With warmer weather right around the corner, many outdoor enthusiasts are preparing to hit the trails in regional, state, and national parks.
All across the country, search and rescue organizations are preparing, too.
In 2017 alone, the United States National Park Service deployed almost 3,500 search and rescue missions in national parks. And while search and rescue personnel tend to be highly effective and skillfully trained, they still face a daunting task dominated by a ticking clock – a lost person’s chances for survival drop dramatically after the first 18 hours.
Thanks to a $1.5 million grant from the National Science Foundation, a group of Virginia Tech engineers hopes to redefine these search and rescue protocols by teaming up human searchers with unmanned aerial robots, or drones.
In efforts led by Ryan Williams, an assistant professor in the Bradley Department of Electrical and Computer Engineering within the College of Engineering, these drones will use autonomous algorithms and machine learning to complement search and rescue efforts from the air. The drones will also suggest tasks and send updated information to human searchers on the ground.
Using mathematical models based on historical data that reflect what lost people actually do combined with typical searcher behavior, the researchers hope this novel approach of balancing autonomy with human collaboration can make searches more effective. The team has received support from the Virginia Department of Emergency Management and will work closely with the local Black Diamond Search and Rescue Council throughout the project.
“Human searchers are excellent at what they do,” said Williams. “Drones are unlikely to replace people on the ground because searchers are too good at their jobs. However, what drones can do is address these niche problems of the search process by providing large-scale data that can help a search team make better decisions.”

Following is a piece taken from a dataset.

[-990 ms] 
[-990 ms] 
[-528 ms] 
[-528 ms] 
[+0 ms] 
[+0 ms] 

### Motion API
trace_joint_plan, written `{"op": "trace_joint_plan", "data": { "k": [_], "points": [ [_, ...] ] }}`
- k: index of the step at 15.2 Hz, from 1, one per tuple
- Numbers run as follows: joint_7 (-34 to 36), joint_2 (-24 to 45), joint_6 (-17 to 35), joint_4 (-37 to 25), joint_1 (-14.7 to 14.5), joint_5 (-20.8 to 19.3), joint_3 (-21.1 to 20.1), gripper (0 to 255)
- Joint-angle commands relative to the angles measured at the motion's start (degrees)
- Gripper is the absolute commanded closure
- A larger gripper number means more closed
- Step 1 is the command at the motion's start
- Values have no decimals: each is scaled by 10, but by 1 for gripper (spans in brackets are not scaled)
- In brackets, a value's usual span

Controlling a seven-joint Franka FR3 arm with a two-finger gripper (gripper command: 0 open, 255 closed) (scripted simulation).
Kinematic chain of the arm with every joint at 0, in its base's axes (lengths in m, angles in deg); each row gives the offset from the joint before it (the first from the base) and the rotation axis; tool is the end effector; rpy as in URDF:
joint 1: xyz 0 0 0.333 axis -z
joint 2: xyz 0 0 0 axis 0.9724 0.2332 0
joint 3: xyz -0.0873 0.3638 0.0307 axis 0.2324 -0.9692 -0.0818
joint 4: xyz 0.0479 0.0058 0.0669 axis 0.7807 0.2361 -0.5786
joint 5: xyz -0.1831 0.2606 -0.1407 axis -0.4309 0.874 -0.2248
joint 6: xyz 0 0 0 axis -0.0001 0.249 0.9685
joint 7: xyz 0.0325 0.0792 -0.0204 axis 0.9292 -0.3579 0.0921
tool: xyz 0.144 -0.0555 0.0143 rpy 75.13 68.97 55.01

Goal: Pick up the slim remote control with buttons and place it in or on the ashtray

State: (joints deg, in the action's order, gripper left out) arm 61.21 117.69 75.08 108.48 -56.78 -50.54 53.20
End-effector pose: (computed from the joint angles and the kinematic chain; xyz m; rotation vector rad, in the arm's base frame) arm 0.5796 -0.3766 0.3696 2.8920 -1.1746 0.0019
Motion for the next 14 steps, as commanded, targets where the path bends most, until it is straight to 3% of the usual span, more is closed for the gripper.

For example, drones may explore treacherous terrain that’s difficult for human searchers to reach, or they could save time by gathering information about areas of the search environment that are relatively unknown.
Nicole Abaid, an assistant professor in the Department of Biomedical Engineering and Mechanics, is using historical data gathered from more than 50,000 documented lost person scenarios to build the mathematical model that will help the drones decide where to go and how to search. The data comes from the work of famed search and rescue expert Robert Koester, who will consult on the project.
“From the historical search data, we know that certain types of people tend to do certain things when they’re lost,” said Abaid. “For example, people with cell phones tend to move up in elevation as they try to get service, while an elderly person might not travel very far.”
Abaid plans to build more than 30 lost person profiles into the model that incorporate information like age, mental status, and activity (hiking, horseback riding, hunting, etc.). She’ll also use topographical data from ArcGIS maps that can shed light on how people typically move through terrain.
“The overall goal is to create an autonomous, scalable system that can make search and rescue processes here and elsewhere more effective simply by intelligently incorporating existing technology,” said Abaid.
Williams, whose family has been involved with the Black Diamond Search and Rescue Council since its founding over 30 years ago, stressed the importance of making the system as unobtrusive as possible to searchers on the ground.
“Most of the data a drone will pick up from sensors, whether it be from cameras, thermal imaging, or Lidar surveys, will be really uninteresting,” said Williams. “We don’t want to interrupt human searchers to show them video feed of a piece of trash on the ground, for instance. That wastes precious time.”
To address that problem of when and how the drones will interrupt searchers to provide new information, the team includes Nathan Lau, an assistant professor in the Grado Department of Industrial and Systems Engineering who specializes in human-computer interaction.
James McClure, a computational scientist in Advanced Research Computing, rounds out the team and will provide on-the-ground processing and communications support by designing a wearable, backpack-based server.
The researchers agree that improving an already effective system implemented by human teams will be challenging. However, they hope their close collaboration with human searchers throughout the process will produce meaningful results for real-world search and rescue practitioners.
“Our group is very driven,” said Amanda Hashimoto, an engineering mechanics doctoral student who assists with modeling aspects of the project. “The idea of being able to help save people’s lives is pretty motivating.”